■ Your goal ■
A single stretch of the material below is to be transcribed exactly, starting at the line with "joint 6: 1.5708" and ending after the line with "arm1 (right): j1".

■ Data ■
= Beginning of Section =

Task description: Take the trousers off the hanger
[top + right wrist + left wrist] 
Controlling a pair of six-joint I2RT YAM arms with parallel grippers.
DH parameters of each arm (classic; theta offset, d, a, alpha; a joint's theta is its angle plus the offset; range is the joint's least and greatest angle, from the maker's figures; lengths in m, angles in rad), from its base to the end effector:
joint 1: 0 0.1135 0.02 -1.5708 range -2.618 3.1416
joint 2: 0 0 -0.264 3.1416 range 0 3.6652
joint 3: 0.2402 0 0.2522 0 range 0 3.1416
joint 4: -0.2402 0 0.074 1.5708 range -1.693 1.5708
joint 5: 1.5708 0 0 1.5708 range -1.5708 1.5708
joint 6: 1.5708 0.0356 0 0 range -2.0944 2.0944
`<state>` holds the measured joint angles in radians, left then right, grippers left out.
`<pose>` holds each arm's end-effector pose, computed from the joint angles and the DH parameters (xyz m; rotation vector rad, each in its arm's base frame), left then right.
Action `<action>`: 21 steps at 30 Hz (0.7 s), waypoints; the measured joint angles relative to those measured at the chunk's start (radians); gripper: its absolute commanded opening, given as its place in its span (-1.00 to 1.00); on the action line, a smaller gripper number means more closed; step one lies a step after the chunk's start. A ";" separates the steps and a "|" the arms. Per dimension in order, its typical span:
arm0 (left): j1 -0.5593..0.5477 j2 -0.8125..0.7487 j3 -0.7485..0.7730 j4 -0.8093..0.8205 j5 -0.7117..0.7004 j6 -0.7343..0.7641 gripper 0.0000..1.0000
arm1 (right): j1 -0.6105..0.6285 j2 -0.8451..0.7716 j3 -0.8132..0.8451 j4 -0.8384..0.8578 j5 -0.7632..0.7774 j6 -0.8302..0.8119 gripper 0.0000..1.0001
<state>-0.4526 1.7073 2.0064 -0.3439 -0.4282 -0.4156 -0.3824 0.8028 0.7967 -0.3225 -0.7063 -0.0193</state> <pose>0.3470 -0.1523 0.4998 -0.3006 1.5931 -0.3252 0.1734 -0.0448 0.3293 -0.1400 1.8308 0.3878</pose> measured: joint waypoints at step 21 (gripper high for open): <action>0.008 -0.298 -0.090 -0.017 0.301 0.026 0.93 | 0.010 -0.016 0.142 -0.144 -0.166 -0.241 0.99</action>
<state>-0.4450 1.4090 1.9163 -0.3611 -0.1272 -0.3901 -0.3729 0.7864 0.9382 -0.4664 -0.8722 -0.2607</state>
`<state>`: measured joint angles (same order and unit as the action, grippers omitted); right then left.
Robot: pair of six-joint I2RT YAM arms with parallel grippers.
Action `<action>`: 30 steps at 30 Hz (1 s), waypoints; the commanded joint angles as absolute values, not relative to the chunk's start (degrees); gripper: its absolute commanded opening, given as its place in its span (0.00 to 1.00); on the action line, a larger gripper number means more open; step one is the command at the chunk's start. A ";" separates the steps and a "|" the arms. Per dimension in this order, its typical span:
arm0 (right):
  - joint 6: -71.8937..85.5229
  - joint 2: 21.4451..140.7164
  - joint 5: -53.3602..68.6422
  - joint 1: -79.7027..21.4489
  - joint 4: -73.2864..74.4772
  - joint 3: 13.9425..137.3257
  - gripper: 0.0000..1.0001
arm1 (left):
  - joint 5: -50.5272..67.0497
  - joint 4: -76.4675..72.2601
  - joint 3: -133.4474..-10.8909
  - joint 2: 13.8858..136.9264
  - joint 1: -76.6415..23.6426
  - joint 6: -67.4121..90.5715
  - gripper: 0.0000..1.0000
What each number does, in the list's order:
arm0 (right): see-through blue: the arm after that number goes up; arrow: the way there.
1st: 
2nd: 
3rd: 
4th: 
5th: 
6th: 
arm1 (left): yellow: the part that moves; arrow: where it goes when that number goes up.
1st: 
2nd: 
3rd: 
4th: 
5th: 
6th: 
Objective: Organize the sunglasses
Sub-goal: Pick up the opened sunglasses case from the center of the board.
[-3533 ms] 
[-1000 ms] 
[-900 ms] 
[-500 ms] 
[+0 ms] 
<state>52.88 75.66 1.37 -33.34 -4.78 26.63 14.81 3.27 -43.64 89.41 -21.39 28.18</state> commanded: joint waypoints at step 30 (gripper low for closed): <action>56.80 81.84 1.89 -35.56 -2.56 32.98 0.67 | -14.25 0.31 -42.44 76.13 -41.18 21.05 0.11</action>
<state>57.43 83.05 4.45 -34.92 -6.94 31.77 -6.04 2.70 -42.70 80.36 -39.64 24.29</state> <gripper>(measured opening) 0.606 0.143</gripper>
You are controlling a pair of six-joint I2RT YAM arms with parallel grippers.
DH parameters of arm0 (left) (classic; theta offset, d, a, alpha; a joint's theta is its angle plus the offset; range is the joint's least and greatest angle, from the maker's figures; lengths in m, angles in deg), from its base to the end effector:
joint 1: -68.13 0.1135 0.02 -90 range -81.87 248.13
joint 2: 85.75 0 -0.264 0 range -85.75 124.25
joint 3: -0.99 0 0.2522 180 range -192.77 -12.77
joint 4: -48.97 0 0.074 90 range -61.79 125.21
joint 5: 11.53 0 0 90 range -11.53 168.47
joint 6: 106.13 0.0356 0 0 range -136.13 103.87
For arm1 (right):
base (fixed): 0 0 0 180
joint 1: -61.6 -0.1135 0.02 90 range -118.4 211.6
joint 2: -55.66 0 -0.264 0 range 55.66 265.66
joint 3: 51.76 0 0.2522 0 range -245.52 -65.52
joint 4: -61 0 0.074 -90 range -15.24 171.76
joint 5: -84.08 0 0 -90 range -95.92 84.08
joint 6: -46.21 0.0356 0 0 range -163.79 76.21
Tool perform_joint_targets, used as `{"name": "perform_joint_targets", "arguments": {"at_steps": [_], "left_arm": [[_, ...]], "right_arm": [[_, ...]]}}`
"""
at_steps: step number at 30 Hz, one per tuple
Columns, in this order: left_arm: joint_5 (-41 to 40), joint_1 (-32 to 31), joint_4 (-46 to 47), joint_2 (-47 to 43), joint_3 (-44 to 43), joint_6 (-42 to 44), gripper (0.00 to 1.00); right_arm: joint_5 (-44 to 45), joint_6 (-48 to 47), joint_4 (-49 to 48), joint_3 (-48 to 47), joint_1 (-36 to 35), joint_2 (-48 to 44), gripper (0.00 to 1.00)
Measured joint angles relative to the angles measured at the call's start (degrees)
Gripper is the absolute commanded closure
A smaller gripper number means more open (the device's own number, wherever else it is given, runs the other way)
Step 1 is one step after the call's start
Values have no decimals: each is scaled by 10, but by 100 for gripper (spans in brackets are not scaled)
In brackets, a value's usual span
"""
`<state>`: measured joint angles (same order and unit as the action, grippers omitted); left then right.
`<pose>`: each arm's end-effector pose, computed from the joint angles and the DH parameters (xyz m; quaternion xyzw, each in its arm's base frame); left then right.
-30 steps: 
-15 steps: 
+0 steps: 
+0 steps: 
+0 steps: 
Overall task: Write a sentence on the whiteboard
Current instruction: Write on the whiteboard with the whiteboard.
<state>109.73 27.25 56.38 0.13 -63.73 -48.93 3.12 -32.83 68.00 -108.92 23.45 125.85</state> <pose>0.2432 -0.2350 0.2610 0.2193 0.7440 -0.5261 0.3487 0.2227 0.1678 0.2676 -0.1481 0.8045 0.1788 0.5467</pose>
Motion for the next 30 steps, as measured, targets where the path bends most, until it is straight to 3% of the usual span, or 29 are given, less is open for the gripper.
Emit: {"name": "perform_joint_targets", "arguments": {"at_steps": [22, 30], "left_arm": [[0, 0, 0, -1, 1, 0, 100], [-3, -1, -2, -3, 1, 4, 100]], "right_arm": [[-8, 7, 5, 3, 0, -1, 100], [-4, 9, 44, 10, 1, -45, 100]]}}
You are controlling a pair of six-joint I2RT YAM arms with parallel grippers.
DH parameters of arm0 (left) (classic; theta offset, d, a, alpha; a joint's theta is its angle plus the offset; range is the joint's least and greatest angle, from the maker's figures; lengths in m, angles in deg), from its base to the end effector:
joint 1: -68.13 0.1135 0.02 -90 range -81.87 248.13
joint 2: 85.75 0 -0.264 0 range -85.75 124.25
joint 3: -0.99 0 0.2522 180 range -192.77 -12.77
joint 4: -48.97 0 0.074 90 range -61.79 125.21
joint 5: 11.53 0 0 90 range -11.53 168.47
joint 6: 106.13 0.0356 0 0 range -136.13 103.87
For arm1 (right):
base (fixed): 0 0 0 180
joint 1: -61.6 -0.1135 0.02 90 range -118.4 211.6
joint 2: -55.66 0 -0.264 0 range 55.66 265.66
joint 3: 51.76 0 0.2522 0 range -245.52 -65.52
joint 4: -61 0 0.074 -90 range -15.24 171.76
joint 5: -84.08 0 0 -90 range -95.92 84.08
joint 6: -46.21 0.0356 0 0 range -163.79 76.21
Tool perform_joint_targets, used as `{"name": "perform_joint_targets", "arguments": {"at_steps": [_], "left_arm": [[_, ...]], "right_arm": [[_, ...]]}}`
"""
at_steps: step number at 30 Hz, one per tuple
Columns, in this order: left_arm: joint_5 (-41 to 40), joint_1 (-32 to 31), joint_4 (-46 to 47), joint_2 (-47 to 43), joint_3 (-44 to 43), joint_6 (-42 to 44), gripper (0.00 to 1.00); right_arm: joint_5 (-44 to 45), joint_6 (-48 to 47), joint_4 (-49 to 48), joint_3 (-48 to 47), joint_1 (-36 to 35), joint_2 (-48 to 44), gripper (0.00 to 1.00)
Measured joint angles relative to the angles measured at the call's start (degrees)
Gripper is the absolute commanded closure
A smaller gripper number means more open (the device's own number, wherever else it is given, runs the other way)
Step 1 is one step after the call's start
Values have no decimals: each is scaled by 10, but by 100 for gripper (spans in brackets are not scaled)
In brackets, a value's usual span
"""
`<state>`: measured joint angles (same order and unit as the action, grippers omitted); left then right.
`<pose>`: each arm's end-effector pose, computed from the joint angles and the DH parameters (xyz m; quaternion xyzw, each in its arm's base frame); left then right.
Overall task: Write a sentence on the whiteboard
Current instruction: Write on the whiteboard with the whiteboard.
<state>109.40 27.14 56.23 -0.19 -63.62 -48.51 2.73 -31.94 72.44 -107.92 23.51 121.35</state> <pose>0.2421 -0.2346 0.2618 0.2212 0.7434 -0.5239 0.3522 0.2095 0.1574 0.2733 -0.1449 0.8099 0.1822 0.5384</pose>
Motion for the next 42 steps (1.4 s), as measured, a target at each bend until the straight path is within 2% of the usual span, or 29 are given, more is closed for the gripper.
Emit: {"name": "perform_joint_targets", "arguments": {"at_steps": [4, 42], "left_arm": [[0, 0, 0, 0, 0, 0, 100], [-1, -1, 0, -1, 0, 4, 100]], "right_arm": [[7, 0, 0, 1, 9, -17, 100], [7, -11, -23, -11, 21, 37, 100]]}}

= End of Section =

■ Your solution ■
joint 6: 1.5708 0.0356 0 0 range -2.0944 2.0944
`<state>` holds the measured joint angles in radians, left then right, grippers left out.
`<pose>` holds each arm's end-effector pose, computed from the joint angles and the DH parameters (xyz m; rotation vector rad, each in its arm's base frame), left then right.
Action `<action>`: 21 steps at 30 Hz (0.7 s), waypoints; the measured joint angles relative to those measured at the chunk's start (radians); gripper: its absolute commanded opening, given as its place in its span (-1.00 to 1.00); on the action line, a smaller gripper number means more closed; step one lies a step after the chunk's start. A ";" separates the steps and a "|" the arms. Per dimension in order, its typical span:
arm0 (left): j1 -0.5593..0.5477 j2 -0.8125..0.7487 j3 -0.7485..0.7730 j4 -0.8093..0.8205 j5 -0.7117..0.7004 j6 -0.7343..0.7641 gripper 0.0000..1.0000
arm1 (right): j1 -0.6105..0.6285 j2 -0.8451..0.7716 j3 -0.8132..0.8451 j4 -0.8384..0.8578 j5 -0.7632..0.7774 j6 -0.8302..0.8119 gripper 0.0000..1.0001

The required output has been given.